**Work required:** Copy each line of the records that contains the word "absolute".

*** Opening of Data supplied ***

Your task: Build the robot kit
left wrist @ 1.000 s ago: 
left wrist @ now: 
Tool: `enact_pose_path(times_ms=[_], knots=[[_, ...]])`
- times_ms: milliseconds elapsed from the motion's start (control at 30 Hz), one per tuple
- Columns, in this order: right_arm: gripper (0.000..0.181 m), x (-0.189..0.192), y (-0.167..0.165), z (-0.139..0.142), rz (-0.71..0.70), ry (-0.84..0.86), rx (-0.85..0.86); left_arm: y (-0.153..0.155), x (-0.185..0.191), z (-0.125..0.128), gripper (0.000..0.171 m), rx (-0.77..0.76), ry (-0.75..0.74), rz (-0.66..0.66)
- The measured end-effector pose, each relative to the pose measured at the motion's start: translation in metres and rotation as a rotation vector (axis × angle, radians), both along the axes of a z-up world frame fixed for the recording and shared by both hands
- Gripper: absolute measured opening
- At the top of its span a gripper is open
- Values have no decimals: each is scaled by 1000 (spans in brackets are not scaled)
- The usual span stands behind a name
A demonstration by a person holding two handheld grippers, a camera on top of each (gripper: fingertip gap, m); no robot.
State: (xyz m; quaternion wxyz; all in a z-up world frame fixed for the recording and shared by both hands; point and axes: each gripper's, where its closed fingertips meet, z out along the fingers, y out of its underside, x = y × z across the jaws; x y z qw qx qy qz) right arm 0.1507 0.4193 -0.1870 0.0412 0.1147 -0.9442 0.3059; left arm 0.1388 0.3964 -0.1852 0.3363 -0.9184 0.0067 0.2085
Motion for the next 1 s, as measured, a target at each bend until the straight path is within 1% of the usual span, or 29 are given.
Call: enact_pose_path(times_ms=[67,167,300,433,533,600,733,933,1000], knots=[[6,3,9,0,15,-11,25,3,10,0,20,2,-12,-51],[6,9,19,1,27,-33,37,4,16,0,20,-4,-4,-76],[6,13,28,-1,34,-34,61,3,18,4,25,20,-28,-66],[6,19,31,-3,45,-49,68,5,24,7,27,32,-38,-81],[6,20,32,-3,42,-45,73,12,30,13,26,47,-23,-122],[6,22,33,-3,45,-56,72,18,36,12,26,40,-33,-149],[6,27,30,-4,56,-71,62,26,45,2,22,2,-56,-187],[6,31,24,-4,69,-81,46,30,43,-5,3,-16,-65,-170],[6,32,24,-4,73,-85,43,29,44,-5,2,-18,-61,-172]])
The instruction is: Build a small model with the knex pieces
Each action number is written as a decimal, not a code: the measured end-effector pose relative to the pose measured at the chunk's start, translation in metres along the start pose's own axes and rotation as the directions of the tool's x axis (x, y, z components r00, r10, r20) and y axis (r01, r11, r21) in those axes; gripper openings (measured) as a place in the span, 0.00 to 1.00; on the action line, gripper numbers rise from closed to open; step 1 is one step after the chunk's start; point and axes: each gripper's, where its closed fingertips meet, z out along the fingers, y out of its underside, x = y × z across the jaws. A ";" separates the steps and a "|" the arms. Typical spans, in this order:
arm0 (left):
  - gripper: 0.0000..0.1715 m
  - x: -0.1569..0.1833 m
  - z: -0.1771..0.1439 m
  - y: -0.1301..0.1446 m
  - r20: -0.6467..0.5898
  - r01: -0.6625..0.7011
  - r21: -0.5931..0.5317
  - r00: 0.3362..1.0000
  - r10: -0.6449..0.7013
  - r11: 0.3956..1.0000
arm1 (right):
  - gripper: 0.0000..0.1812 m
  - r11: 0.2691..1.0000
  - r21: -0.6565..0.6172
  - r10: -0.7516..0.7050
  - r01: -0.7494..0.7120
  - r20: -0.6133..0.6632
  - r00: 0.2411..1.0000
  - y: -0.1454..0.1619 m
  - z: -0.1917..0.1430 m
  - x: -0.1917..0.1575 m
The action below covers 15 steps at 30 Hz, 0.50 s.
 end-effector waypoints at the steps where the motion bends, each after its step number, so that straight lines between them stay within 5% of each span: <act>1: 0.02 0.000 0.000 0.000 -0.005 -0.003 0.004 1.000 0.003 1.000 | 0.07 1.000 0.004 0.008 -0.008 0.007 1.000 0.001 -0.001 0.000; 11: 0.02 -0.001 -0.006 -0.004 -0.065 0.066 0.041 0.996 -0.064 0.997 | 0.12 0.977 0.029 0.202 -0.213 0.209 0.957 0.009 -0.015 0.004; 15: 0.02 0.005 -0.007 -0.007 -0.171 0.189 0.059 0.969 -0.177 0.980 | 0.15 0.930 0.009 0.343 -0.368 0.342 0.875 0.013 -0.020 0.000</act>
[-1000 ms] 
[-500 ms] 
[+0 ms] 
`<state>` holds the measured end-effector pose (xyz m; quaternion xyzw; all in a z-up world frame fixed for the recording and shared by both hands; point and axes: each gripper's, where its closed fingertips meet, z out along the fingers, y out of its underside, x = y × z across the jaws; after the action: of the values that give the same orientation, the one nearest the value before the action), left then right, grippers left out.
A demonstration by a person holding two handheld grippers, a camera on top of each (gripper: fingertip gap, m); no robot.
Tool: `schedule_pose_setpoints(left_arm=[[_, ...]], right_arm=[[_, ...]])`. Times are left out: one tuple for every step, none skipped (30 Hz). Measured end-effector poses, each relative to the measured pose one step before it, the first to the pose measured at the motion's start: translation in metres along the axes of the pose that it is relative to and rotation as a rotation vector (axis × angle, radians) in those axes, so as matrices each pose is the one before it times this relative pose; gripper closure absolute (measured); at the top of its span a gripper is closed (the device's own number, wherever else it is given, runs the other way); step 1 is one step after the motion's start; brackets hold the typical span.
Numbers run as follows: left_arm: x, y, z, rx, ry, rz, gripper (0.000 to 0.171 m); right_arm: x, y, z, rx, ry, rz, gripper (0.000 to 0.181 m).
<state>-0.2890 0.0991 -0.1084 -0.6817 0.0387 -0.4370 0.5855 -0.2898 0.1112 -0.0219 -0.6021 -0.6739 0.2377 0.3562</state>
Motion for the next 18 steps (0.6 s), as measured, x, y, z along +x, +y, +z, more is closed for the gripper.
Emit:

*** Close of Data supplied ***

**Exercise answer:**
- Gripper: absolute measured opening
Tool: `schedule_pose_setpoints(left_arm=[[_, ...]], right_arm=[[_, ...]])`. Times are left out: one tuple for every step, none skipped (30 Hz). Measured end-effector poses, each relative to the measured pose one step before it, the first to the pose measured at the motion's start: translation in metres along the axes of the pose that it is relative to and rotation as a rotation vector (axis × angle, radians) in those axes, so as matrices each pose is the one before it times this relative pose; gripper closure absolute (measured); at the top of its span a gripper is closed (the device's own number, wherever else it is given, runs the other way); step 1 is one step after the motion's start; brackets hold the typical span.

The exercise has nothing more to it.